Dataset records
┌────────
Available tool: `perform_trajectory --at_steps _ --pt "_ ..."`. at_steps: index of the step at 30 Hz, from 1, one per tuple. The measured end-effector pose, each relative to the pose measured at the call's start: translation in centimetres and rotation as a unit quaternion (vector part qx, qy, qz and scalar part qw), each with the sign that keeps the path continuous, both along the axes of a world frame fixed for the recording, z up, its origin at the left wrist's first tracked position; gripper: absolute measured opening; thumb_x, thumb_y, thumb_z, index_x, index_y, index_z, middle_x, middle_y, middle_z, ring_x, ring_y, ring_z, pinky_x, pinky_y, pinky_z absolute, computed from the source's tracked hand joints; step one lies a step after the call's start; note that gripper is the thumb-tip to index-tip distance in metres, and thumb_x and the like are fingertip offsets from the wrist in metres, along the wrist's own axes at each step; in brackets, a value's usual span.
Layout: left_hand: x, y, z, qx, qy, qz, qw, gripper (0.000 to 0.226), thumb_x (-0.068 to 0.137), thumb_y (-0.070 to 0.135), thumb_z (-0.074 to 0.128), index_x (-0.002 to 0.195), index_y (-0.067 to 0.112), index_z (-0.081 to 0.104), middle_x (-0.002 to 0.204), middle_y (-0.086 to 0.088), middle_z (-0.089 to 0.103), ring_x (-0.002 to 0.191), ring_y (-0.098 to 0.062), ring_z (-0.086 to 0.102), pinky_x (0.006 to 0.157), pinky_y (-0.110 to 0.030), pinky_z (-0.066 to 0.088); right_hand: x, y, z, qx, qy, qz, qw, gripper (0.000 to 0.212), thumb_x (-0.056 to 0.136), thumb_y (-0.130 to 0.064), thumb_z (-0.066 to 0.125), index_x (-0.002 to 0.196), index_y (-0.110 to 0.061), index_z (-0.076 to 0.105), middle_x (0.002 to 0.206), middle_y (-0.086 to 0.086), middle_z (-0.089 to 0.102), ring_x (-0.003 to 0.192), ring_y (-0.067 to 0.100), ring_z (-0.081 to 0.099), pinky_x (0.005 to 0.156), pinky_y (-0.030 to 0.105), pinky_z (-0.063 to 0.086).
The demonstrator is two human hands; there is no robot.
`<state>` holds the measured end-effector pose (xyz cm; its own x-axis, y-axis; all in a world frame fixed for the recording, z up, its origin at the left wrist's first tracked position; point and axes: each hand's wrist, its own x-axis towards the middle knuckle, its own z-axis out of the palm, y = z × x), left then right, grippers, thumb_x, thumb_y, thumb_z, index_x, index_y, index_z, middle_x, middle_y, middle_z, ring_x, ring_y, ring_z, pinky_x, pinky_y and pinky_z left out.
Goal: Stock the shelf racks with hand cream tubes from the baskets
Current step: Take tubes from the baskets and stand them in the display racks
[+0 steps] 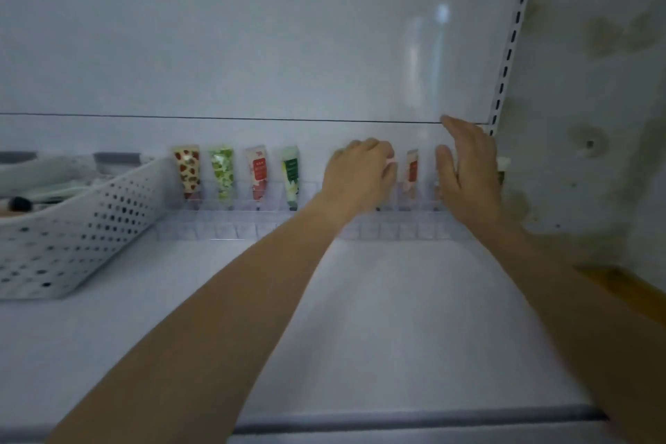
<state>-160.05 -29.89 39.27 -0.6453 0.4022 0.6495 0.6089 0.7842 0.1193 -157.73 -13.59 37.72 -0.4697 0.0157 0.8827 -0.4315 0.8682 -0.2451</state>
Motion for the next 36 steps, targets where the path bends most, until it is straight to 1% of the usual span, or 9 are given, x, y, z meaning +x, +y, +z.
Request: perform_trajectory --at_steps 5,11,16,19,22,25,27,32,36 --pt "-0.9 -13.4 5.6 -0.028 0.017 0.116 0.993 0.033 0.096 0.029 0.039 0.123 0.015 0.051 0.127 -0.006 0.053 0.119 -0.025 0.045 0.094 -0.037 0.037 -1.4 -10.8 3.1 0.124 -0.042 0.131 0.983 0.039 0.096 -0.018 0.04 0.131 -0.003 0.048 0.128 0.016 0.053 0.118 0.035 0.046 0.098 0.022 0.023" --pt "0.1 -30.4 8.4 -0.089 -0.105 0.192 0.972 0.028 0.094 0.025 0.048 0.117 0.014 0.057 0.128 -0.007 0.055 0.107 -0.02 0.051 0.089 -0.027 0.034 -2.4 -25.5 6.0 0.155 -0.141 0.279 0.937 0.031 0.098 -0.021 0.042 0.126 -0.013 0.055 0.125 0.005 0.057 0.115 0.019 0.048 0.097 0.025 0.032" --pt "0.4 -39.5 7.1 -0.15 -0.194 0.207 0.947 0.026 0.088 0.021 0.059 0.114 0.016 0.06 0.123 -0.004 0.057 0.091 -0.009 0.047 0.083 -0.022 0.033 -2.9 -33.9 6.0 0.192 -0.279 0.315 0.887 0.031 0.099 -0.033 0.039 0.113 -0.018 0.062 0.116 -0.002 0.061 0.101 0.009 0.051 0.081 0.022 0.036" --pt "-0.3 -41.7 6.0 -0.149 -0.256 0.173 0.939 0.025 0.086 0.02 0.063 0.112 0.016 0.061 0.114 -0.002 0.063 0.094 -0.011 0.055 0.087 -0.025 0.042 -3.4 -36.6 5.6 0.207 -0.323 0.285 0.878 0.035 0.098 -0.036 0.039 0.111 -0.014 0.063 0.112 0.003 0.062 0.101 0.018 0.055 0.082 0.028 0.041" --pt "-1.3 -42.4 5.2 -0.182 -0.297 0.154 0.925 0.033 0.087 0.029 0.062 0.117 0.015 0.06 0.106 0.005 0.06 0.101 -0.014 0.056 0.096 -0.032 0.042 -3.7 -37.9 5.2 0.174 -0.345 0.299 0.873 0.032 0.098 -0.037 0.039 0.103 -0.018 0.065 0.105 0.0 0.065 0.094 0.013 0.059 0.079 0.021 0.044" --pt "-2.0 -42.6 4.8 -0.215 -0.308 0.146 0.915 0.042 0.087 0.035 0.061 0.124 0.015 0.057 0.118 0.003 0.059 0.106 -0.015 0.054 0.097 -0.032 0.042 -3.2 -38.4 5.3 0.132 -0.373 0.314 0.863 0.028 0.096 -0.039 0.043 0.099 -0.024 0.065 0.095 -0.01 0.067 0.086 0.001 0.062 0.067 0.006 0.044" --pt "-2.4 -42.6 4.6 -0.237 -0.302 0.139 0.913 0.041 0.089 0.032 0.059 0.126 0.015 0.056 0.126 0.0 0.058 0.111 -0.018 0.054 0.097 -0.032 0.043 -2.8 -38.7 5.5 0.118 -0.4 0.317 0.852 0.026 0.094 -0.043 0.046 0.099 -0.027 0.067 0.094 -0.015 0.068 0.085 -0.002 0.063 0.07 0.007 0.045" --pt "-3.2 -42.7 4.0 -0.239 -0.273 0.123 0.924 0.036 0.088 0.028 0.06 0.121 0.014 0.06 0.118 -0.003 0.062 0.096 -0.018 0.055 0.083 -0.029 0.044 -1.2 -40.1 5.9 0.133 -0.461 0.327 0.814 0.039 0.075 -0.052 0.061 0.1 -0.024 0.071 0.099 -0.006 0.071 0.092 0.01 0.065 0.087 0.029 0.05" --pt "-3.0 -42.8 4.2 -0.168 -0.251 0.1 0.948 0.028 0.083 0.022 0.064 0.108 0.01 0.065 0.108 -0.006 0.065 0.091 -0.02 0.057 0.076 -0.029 0.044 -0.3 -40.7 6.1 0.182 -0.493 0.305 0.794 0.014 0.084 -0.036 0.064 0.096 -0.034 0.071 0.096 -0.012 0.07 0.083 0.0 0.061 0.078 0.014 0.048"
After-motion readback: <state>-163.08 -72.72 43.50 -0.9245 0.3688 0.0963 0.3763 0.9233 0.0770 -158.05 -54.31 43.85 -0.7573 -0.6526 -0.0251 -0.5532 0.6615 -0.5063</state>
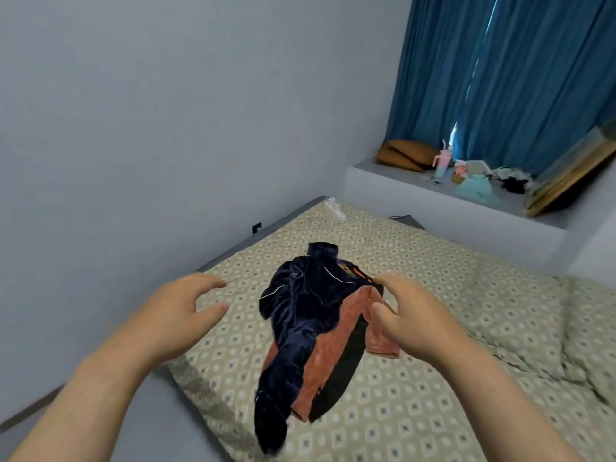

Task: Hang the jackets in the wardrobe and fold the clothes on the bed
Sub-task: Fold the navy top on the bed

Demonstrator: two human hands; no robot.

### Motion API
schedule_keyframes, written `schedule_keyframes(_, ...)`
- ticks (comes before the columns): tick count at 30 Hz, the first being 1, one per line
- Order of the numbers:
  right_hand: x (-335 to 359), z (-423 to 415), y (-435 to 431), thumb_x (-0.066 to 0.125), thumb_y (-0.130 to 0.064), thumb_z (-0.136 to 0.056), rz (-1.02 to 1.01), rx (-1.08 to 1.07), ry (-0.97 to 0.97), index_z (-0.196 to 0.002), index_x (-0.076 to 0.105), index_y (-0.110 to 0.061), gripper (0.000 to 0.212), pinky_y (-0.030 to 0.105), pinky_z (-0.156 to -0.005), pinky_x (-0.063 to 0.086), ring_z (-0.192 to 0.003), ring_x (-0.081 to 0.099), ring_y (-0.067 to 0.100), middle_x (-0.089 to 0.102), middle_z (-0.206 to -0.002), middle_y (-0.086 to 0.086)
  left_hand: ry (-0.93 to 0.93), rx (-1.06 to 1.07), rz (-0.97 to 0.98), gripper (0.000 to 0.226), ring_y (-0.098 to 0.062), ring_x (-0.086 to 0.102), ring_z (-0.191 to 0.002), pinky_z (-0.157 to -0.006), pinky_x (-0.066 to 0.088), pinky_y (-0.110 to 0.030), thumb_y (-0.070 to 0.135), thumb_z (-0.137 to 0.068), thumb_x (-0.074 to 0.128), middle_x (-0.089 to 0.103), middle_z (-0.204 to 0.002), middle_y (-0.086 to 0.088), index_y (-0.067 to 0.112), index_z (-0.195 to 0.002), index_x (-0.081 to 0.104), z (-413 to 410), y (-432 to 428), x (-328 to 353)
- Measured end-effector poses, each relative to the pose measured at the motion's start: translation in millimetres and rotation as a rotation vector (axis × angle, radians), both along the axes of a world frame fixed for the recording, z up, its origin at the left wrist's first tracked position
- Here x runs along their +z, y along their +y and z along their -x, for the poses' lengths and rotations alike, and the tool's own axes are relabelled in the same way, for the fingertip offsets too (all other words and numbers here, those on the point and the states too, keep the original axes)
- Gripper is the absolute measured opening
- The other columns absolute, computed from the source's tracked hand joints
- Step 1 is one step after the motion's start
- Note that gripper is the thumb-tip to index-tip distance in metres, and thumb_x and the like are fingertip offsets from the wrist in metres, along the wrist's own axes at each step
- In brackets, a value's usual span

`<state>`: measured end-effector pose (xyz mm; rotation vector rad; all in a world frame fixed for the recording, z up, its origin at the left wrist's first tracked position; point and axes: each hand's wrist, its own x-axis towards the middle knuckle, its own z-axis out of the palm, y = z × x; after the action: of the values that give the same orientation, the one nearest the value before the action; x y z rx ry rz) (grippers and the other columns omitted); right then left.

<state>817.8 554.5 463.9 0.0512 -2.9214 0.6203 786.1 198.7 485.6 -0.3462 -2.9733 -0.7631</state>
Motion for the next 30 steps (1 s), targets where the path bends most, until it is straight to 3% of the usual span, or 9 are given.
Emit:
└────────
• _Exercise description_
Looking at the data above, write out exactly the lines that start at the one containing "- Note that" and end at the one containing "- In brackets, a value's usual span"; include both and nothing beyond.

• _Answer to this task_
- Note that gripper is the thumb-tip to index-tip distance in metres, and thumb_x and the like are fingertip offsets from the wrist in metres, along the wrist's own axes at each step
- In brackets, a value's usual span

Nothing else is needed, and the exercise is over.